A fire staff is a staff constructed out of wood or metal with Kevlar wick added to one or both ends. Fire staffs are used for fire performance.

== Manipulation ==
There are two predominant styles for manipulating a fire staff: rotational and contact. In rotational fire staff manipulation, the performer's hands are used to manipulate the motion and rotation of the staff. Contact fire staff is a technique whereby the performer rolls the staff over parts of the arms, legs and body. Both techniques can be used in a performance. Another technique is staff juggling, in which three staffs are thrown and caught.

== Construction ==
Fire staffs can vary in length, weight, balance, and wick arrangements. A staff can range anywhere from a half-metre in length to two or more metres. Fire staffs contrast from fire knives in that their centre of balance rests in the middle of their length. The most common wick arrangement for a fire staff is two wicks of equal size and thickness on either end of the staff.
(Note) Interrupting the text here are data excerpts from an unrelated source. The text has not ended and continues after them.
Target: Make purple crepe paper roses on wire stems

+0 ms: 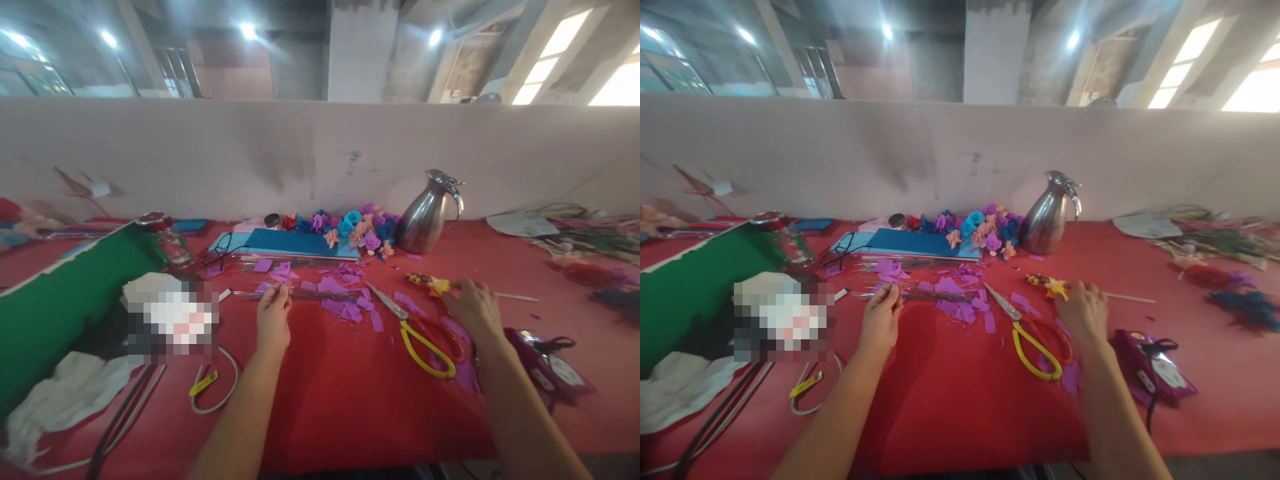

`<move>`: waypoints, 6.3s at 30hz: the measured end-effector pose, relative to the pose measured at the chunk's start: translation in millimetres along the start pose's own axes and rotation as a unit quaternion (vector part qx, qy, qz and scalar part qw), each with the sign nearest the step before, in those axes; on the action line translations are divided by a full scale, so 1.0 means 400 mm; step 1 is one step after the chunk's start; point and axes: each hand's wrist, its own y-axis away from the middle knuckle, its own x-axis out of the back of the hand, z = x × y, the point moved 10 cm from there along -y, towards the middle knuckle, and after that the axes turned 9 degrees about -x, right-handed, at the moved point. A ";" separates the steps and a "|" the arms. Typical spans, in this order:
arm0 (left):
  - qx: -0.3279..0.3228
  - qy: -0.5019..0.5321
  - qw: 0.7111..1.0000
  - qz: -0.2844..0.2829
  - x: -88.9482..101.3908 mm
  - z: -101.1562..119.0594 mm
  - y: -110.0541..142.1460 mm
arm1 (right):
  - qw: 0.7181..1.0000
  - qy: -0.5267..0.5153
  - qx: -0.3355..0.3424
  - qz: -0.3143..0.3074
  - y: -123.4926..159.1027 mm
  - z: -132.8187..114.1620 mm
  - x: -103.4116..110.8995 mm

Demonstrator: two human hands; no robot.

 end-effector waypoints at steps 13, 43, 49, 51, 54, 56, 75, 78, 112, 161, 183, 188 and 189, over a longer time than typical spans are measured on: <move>-0.251 -0.126 0.921 0.271 0.216 0.161 -0.028 | 0.900 -0.029 0.369 -0.231 0.399 -0.685 -0.271; -0.042 0.014 0.986 0.159 0.130 0.031 -0.034 | 0.929 -0.152 0.189 -0.279 0.323 -0.714 -0.416; -0.061 -0.001 0.987 0.146 0.121 0.050 -0.031 | 0.926 -0.173 0.185 -0.281 0.317 -0.715 -0.421; -0.035 0.007 0.987 0.154 0.127 0.034 -0.030 | 0.924 -0.183 0.184 -0.280 0.318 -0.715 -0.421; -0.025 0.016 0.985 0.167 0.137 0.024 -0.030 | 0.922 -0.200 0.181 -0.277 0.322 -0.716 -0.416; -0.026 0.013 0.985 0.171 0.140 0.025 -0.031 | 0.921 -0.212 0.179 -0.273 0.325 -0.718 -0.410; -0.016 0.013 0.990 0.142 0.126 0.024 -0.033 | 0.950 -0.120 0.224 -0.183 0.365 -0.727 -0.360; -0.016 0.018 0.991 0.133 0.123 0.021 -0.035 | 0.942 -0.110 0.256 -0.185 0.379 -0.734 -0.362; 0.000 0.030 0.989 0.145 0.120 0.008 -0.029 | 0.970 -0.027 0.159 -0.183 0.363 -0.631 -0.341; 0.026 -0.058 0.997 0.035 0.074 -0.018 -0.032 | 0.962 -0.039 0.168 -0.212 0.391 -0.614 -0.324; 0.032 -0.051 0.998 0.020 0.069 -0.017 -0.031 | 0.948 0.016 0.252 -0.195 0.435 -0.631 -0.260; 0.034 -0.023 0.999 0.002 0.053 -0.006 -0.021 | 0.944 0.012 0.275 -0.180 0.410 -0.486 -0.154; 0.034 -0.019 0.999 -0.008 0.046 -0.005 -0.017 | 0.949 0.015 0.265 -0.168 0.389 -0.427 -0.136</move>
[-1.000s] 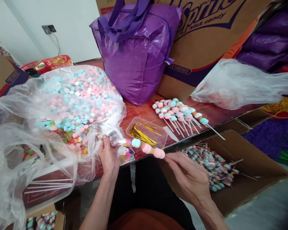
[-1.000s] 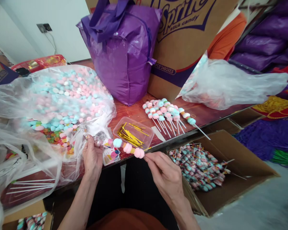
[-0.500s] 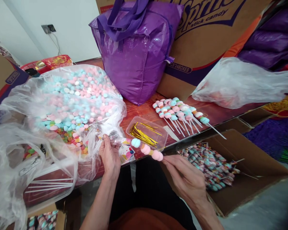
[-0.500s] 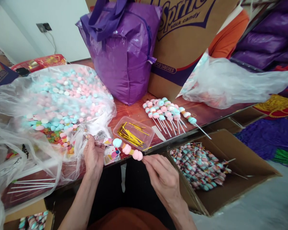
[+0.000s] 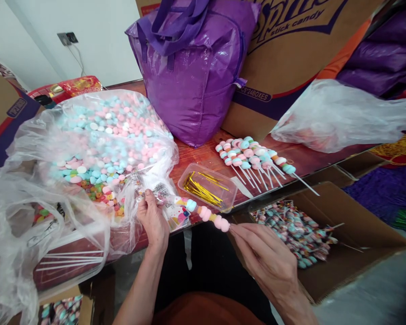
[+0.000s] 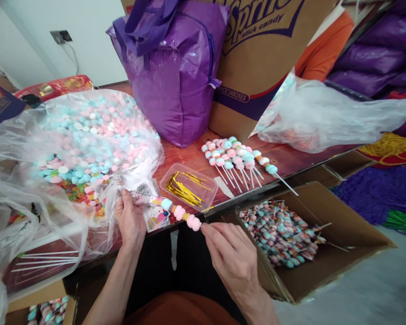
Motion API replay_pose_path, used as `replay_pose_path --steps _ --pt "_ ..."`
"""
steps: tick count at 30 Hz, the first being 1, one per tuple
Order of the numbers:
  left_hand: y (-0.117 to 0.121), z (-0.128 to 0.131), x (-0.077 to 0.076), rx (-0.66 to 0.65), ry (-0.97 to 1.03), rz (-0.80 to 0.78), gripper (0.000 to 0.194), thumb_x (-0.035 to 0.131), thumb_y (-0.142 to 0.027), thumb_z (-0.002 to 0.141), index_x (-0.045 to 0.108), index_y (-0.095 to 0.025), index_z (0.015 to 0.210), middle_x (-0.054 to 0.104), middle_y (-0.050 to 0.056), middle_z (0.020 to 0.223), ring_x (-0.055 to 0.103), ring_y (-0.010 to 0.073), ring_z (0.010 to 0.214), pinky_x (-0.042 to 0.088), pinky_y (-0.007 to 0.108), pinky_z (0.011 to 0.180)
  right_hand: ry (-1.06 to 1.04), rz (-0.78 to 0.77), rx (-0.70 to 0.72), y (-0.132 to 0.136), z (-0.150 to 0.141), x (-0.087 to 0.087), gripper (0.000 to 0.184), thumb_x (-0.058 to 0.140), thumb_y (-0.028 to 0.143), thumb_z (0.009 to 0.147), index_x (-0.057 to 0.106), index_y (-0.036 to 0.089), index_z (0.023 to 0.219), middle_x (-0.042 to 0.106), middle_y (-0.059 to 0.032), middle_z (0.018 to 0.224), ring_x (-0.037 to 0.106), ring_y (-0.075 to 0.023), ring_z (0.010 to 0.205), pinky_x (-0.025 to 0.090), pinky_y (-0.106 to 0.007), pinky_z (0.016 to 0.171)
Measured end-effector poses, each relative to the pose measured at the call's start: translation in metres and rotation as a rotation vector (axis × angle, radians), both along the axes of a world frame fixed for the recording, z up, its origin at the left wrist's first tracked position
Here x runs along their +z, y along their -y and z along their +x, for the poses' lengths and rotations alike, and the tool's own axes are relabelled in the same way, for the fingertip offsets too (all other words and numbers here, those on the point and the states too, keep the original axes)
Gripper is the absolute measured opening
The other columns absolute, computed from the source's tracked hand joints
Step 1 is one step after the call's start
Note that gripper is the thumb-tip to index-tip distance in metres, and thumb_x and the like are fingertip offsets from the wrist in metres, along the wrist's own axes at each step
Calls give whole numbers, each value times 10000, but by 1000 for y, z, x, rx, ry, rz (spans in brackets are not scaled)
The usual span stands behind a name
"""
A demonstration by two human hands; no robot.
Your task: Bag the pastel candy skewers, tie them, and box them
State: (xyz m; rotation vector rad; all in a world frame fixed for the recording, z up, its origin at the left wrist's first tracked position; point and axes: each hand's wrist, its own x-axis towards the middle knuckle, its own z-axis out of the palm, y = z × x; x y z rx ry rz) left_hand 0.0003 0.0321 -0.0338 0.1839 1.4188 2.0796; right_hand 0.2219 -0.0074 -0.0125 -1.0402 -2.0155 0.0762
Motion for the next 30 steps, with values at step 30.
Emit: replay_pose_path --steps 30 --pt "8 -11 -8 -72 -279 -68 370 706 -493 806 585 -171 669 532 -35 651 467 98 614 390 220 607 -268 -597 -6 1 -9 -14 183 584 278 941 715 197 843 653 -3 686 598 -138 594 469 -219 566"
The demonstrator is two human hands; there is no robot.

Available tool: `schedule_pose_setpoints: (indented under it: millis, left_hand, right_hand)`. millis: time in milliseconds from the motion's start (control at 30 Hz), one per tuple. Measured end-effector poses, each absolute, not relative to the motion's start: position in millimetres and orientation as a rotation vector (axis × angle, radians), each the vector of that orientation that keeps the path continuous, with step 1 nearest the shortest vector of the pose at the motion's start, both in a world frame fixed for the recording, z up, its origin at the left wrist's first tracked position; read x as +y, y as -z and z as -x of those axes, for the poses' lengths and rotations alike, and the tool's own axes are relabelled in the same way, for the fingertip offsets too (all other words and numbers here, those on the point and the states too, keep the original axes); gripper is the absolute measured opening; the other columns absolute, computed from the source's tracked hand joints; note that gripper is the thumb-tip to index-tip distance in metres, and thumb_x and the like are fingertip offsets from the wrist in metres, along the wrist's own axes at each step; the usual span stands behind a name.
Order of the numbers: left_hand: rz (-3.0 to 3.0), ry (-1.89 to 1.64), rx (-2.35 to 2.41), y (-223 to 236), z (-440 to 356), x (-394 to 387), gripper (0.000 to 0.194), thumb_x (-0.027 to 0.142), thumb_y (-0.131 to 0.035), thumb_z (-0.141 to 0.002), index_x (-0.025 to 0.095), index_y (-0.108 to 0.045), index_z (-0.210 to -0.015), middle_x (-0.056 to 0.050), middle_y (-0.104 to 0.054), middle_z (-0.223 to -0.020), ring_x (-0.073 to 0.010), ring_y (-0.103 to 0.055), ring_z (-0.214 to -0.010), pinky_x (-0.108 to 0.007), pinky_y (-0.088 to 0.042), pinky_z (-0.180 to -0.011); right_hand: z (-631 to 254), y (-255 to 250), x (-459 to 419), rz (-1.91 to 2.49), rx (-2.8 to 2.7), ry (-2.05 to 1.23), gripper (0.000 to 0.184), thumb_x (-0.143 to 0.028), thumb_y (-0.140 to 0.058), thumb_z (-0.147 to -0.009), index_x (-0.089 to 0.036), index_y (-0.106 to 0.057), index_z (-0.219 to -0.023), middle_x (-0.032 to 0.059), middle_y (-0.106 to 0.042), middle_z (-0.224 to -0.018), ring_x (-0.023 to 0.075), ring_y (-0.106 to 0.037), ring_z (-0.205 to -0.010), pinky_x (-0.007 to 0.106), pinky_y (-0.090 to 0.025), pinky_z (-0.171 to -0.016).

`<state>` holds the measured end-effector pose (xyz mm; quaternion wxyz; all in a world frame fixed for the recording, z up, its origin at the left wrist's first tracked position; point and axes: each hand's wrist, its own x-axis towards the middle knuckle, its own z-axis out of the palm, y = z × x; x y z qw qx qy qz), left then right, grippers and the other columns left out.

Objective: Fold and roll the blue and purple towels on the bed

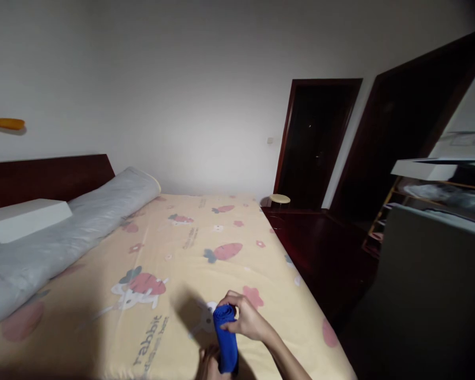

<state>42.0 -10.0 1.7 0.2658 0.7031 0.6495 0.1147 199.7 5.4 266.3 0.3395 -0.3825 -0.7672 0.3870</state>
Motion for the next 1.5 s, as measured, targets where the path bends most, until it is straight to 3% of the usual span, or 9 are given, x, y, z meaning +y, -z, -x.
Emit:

However, multiple wicks may be placed on the staff, and may even be placed "out of balance", displacing the point of equilibrium.
A "fire staff" with wicks on only one end of the staff, is not a fire staff – it is either a fire spear or fire spade, both of which employ vastly different movement styles than fire staff.

== Dragonstaff ==
One of the more extreme wick arrangements for fire staff is the Dragonstaff, named after the mythical beast with the front end of an eagle and the back legs of a lion. A cross of three, four or more wicks on spokes is added to the ends, which gives the staff more rotational inertia. The dragon staff is able to create incredibly intricate patterns of fire. A Dragonstaff is similar to a contact staff in that it rolls over a performer's body and isn't held, but requires a different set of skills to manipulate because of the larger ends and the extra momentum generated by the rotation or rolling of the staff.

== Instruction ==
Fire staff technique is taught around the world at fire dance festivals, workshops and retreats. Instructional DVDs and online videos are also available.

==Burnoff==
A burnoff is a technique performed by a fire staff performer and aims to create two fireballs when excess fuel from the wicks of the staff spray outward from the spinning staff. A number of variations of the usual burnoff are possible, including the 'circular burnoff' and the 'helix burnoff'.